## TASK MATERIAL:
○ ○ ○

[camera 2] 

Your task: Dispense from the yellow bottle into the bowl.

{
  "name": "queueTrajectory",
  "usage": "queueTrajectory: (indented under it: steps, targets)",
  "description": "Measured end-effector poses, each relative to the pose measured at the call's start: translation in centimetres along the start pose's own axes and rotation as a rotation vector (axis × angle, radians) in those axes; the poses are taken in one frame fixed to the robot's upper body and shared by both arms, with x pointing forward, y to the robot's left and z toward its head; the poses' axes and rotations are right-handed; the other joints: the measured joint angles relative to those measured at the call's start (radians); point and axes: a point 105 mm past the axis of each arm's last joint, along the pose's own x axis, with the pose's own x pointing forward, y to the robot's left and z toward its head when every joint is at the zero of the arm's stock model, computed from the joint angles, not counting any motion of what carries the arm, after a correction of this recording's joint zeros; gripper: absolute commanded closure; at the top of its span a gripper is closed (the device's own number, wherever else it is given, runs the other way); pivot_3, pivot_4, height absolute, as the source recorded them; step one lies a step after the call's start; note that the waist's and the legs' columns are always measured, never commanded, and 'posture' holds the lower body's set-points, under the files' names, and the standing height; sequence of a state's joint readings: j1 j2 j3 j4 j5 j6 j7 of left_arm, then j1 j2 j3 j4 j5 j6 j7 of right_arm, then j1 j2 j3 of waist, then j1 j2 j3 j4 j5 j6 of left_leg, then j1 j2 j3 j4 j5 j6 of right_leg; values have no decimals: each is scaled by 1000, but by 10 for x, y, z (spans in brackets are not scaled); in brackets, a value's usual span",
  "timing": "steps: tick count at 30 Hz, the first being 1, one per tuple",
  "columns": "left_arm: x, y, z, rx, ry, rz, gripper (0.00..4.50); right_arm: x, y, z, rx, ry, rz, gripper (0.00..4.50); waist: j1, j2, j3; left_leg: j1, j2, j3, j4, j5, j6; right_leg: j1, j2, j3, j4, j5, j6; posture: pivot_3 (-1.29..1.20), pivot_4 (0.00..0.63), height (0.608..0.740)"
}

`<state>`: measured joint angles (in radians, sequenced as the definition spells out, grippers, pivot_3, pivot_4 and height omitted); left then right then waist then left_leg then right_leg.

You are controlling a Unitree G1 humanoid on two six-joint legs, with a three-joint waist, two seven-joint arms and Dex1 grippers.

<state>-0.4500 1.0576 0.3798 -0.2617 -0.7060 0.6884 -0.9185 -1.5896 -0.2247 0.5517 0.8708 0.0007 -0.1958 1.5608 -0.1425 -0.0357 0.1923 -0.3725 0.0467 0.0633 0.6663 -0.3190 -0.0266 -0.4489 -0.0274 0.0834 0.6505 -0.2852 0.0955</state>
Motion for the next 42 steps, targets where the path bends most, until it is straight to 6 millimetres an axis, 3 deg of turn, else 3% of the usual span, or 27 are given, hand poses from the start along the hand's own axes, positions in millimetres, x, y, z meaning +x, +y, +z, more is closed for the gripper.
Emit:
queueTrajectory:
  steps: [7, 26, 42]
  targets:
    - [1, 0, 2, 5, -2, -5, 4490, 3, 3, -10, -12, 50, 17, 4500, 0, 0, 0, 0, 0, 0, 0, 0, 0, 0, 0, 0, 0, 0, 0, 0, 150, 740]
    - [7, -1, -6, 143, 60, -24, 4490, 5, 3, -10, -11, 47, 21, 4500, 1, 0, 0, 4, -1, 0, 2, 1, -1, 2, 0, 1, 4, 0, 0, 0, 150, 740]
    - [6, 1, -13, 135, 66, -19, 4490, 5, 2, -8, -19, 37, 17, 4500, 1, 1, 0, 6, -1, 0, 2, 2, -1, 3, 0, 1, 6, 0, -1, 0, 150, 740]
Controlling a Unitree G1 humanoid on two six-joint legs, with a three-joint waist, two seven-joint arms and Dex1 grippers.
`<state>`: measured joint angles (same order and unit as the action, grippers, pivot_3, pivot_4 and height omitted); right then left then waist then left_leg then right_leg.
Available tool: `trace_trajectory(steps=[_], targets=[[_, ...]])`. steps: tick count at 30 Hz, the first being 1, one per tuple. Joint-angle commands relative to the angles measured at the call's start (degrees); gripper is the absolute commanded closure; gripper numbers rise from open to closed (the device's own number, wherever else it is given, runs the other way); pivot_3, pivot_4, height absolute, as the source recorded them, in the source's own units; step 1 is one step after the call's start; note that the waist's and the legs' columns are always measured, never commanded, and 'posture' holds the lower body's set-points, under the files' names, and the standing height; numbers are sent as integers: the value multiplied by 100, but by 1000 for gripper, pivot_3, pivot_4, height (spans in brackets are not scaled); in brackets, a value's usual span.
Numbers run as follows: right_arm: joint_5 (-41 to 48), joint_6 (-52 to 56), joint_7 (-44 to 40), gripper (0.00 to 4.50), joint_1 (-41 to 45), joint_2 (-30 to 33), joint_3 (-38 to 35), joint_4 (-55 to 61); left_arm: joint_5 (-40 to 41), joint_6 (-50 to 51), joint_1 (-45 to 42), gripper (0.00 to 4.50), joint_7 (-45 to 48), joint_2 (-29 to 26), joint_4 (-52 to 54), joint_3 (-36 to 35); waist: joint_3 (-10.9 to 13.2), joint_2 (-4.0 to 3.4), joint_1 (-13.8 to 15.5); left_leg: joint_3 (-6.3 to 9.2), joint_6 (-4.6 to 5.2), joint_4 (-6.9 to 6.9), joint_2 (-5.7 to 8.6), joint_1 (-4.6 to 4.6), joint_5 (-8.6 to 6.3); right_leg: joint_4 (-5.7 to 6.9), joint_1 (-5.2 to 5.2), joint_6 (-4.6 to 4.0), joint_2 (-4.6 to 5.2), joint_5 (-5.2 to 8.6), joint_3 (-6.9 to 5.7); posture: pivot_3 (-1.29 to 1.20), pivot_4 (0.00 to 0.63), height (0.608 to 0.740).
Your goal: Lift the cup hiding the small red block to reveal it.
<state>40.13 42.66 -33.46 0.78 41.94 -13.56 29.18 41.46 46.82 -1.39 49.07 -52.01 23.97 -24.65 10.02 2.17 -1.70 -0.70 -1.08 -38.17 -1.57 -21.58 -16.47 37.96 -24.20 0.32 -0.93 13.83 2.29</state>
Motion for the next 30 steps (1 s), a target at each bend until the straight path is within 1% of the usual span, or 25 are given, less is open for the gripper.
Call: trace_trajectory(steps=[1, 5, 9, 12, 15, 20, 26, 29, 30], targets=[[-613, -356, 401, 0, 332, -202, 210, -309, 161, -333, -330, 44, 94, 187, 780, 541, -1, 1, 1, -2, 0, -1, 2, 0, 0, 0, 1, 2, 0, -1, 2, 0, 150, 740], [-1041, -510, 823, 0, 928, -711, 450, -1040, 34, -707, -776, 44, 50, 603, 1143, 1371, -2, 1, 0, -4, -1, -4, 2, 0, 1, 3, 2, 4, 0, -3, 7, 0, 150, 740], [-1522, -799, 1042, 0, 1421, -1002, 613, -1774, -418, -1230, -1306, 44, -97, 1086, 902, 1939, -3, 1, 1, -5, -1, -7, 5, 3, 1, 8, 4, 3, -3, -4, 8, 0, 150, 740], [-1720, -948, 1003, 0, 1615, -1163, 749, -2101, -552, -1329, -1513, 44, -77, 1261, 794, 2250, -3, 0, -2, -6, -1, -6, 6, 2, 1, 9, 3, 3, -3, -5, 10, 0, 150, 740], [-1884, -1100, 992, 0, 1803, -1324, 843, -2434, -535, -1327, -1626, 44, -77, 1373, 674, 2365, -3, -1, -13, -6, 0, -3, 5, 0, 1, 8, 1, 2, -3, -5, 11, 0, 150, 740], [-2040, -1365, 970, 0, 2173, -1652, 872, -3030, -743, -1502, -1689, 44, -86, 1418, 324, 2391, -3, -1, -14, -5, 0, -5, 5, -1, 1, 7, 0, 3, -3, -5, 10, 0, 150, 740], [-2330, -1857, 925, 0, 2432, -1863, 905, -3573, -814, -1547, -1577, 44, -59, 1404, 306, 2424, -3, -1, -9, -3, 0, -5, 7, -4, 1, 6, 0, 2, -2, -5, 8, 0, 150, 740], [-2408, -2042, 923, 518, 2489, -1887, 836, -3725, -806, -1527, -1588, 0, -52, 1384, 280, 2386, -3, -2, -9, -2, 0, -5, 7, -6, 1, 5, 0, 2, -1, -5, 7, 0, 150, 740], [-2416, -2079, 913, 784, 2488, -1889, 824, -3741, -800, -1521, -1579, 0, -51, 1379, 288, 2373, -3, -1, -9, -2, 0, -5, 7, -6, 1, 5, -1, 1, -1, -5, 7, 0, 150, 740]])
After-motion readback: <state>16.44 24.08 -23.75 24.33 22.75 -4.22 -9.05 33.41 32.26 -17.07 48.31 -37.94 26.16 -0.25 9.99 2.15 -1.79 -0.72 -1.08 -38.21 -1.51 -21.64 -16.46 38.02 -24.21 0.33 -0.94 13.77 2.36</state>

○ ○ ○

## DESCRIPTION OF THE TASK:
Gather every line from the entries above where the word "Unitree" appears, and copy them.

## ANSWER BOX:
You are controlling a Unitree G1 humanoid on two six-joint legs, with a three-joint waist, two seven-joint arms and Dex1 grippers.
Controlling a Unitree G1 humanoid on two six-joint legs, with a three-joint waist, two seven-joint arms and Dex1 grippers.

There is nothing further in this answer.